グラン・トリノの風に立つライオンのネタバレレビュー・内容・結末

グラン・トリノ(2008年製作の映画)
4.0

このレビューはネタバレを含みます

 2008年制作、クリント・イーストウッド監督によるヒューマンドラマの秀作である。

 78才にしてイーストウッドは俳優業を引退して監督業に専念しようとしていた矢先にこの本に出会い、頑固で偏屈な退役軍人のキャラクターに惹かれ最後に演ってみようと思ったという。
 実際にはその後も「人生の特等席」、「運び屋」、「クライ・マッチョ」にも精力的に出演している。
 現在92才になるがそのバイタリティには頭が下がる。

 物語の主人公コワルスキー(クリント・イーストウッド)はかつて自動車の街として名を馳せたデトロイトのフォード工場に50年勤め上げ、朝鮮戦争にも従軍した経歴のあるたたき上げの頑固で偏屈な独居老人であった。

 コワルスキーはそんなキャリアもあり、車はアメ車に限るとして「グラン・トリノ」をこよなく愛していた。
 彼はまさにジョン・ウェインであり燃費なんかを気にかけない古き良きアメリカそのものなのだ。

 妻の葬儀に子供達や孫など親戚一党が集まるが、思いの無い形式的な参列で孫に至ってはチャラチャラした格好で退屈この上ない体であった。
 それでもコワルスキーは怪訝な顔こそするが黙って弔う。
 なにせ「俺は嫌われ者だが、妻は最高だった」と思っていたのである。
 このシークエンスだけで身内との希薄な絆や息子達も手を焼いている頑固な老人像が浮かぶし、息子の嫁さん達の関心は金銭損得だけしかない味気なさや孫達の不良化一歩手前が見てとれるのである。

 この亡くなった妻が夫コワルスキーに懺悔させて欲しいと、町の教会区の牧師であったヤノビッチ神父(クリストファー・カーリー)に依頼していたことから何かにつけコワルスキーを訪ねて来た。
 朝鮮戦争で地獄を経験したコワルスキーが不可知論者になるのは必然だったのかもしれない。

 コワルスキーは神父に
 「神学校出立てのガキみたいな童貞神父が、爺さん婆さん達の手を取り永遠を約束したりしてるのをみると胸糞が悪くなる」
 なんて毒づいたりするのが常であった。

 そんな折、息子達も含め誰かれもトヨタ車が席巻し周辺には東洋人などの居住が多くなり隣にもラオスから来たモン族一家が越してきたのである。
 しばらくしてこの地域一帯で乱暴・狼藉をはたらく東洋系チンピラギャング一味が隣家の長男タオ(ビー・ヴァン)に接近し、コワルスキーのグラン・トリノを盗み出すよう誘惑する。
 タオが夜、密かに車庫に忍び込むと異変に気付いたコワルスキーに銃で追い出される始末。
 翌日、タオは謝罪に訪問し、コワルスキーからは代わりに向かいの荒れ果てた空き家の補修を下命される。
 タオが本心で反省し一生懸命に汗を流すのを見てコワルスキーの心も和らいでいく。

 物語の根底には人種差別問題が静かに流れているが、タオと姉スーとの交流がシリアスなものから交友に代わり、やがて彼らへの親交・情愛に代わっていく展開の描き方は実に上手い。
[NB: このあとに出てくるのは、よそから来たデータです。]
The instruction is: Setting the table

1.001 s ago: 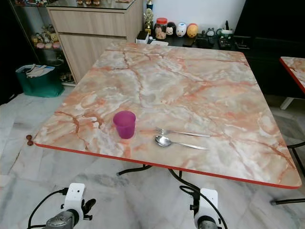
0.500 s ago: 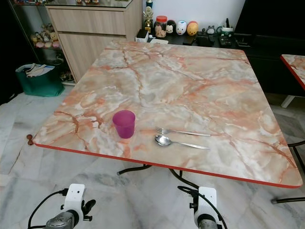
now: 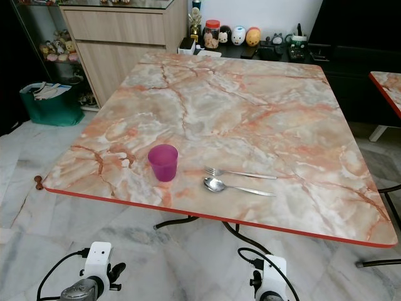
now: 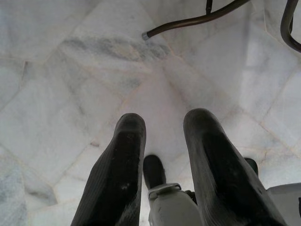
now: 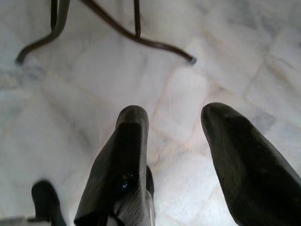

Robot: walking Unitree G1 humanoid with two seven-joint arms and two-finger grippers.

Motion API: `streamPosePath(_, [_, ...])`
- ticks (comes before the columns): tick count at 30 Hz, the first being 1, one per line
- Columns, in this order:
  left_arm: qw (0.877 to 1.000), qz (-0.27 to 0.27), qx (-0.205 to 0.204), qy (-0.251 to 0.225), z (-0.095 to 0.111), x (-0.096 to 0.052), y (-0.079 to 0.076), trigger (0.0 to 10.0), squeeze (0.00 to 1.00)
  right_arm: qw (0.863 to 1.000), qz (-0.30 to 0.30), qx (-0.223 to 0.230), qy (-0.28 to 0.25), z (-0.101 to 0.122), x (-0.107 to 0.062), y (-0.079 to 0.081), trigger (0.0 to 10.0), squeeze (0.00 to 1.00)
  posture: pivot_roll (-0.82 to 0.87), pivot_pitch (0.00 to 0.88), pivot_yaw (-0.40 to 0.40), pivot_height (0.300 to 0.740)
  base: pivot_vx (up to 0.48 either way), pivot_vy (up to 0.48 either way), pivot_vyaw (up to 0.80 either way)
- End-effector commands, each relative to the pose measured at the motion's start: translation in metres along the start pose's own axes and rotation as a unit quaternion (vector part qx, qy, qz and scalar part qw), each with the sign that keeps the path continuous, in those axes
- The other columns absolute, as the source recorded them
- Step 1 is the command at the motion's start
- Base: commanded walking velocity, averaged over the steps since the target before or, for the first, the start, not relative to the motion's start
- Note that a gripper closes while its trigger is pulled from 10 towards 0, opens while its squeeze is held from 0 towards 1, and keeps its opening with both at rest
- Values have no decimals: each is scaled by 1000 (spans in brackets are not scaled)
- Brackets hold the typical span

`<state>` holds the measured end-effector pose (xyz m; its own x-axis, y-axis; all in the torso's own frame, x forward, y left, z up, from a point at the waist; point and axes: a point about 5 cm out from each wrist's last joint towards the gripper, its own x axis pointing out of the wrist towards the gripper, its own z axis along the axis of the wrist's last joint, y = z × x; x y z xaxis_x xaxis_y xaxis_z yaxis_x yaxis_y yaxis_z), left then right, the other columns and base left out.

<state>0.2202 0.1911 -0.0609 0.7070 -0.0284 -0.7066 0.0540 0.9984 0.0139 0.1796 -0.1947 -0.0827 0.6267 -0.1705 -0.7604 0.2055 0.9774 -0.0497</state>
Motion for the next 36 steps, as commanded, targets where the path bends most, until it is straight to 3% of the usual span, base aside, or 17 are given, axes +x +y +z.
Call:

 ところで彼はかなり前から咳と共に吐血していて患者も医者も東洋人の町の病院からは深刻な精密検査結果が出ていたのだ。
 流石にそんな時は孤独と寂しさのあまり長男の所に電話を掛けたりするが、「今忙しいからまたにして」などと言われたりする。
 まるで「生きる」の志村喬だ。

 それでもタバコとビールは辞めない頑固一徹で偏屈なコワルスキーであったが、味気ない親戚一党達よりも何やら謎めいた儀式をする一家ではあったが一生懸命で家族思いの隣人達に惹かれていくようになる。
 そして遂にはタオやスーを恫喝・蹂躙する東洋系ギャング達と対峙することになる。
 
 ある日、スーがギャング達に暴行・凌辱され瀕死の状態で帰って来た。
 流石に怒りが爆発したコワルスキーは復讐に燃えていたタオに今は冷静になるよう諭す。

 そしてコワルスキーはある決意をする。

 彼はタオを地下室に閉じ込め、いつも側で懐いていた犬のデイジーを隣の婆さんに預け夜半にギャングのアジトへたった一人で出かけていくが‥。

 彼の手には第一騎兵師団のジッポのライターが握られていた。

 彼にはどう生きるかの答えは見つかっていたが、どう死ぬかの答えを探していたのかもしれない。

 コワルスキーの葬儀が終わり親戚一党の元で遺言が読まれるが期待のまなこで身を乗り出した遺族の期待をよそに不動産は教会へ寄付され、「グラン・トリノ」はタオに遺されたのだった。

 
 エンディングは湖岸をタオとデイジーの乗ったグラン・トリノが穏やかな揺蕩うような音楽にのせて走り去る。
 哀感を伴った安堵感が醸し出されていて印象深い。

 燃費も悪い、図体の大きいグラン・トリノに正に頑固一徹のコワルスキーそのものが投影されており、グラン・トリノを駆って走り去るタオは亡くなったコワルスキーの生き様を下敷きにし、彼を標榜し、彼に見守られながら生きていくんだろうななんて思わせて目頭が熱くなる。

 金を掛けていなくても人の琴線に触れて熱くさせてくれる沁み入るような映画は創れるのである。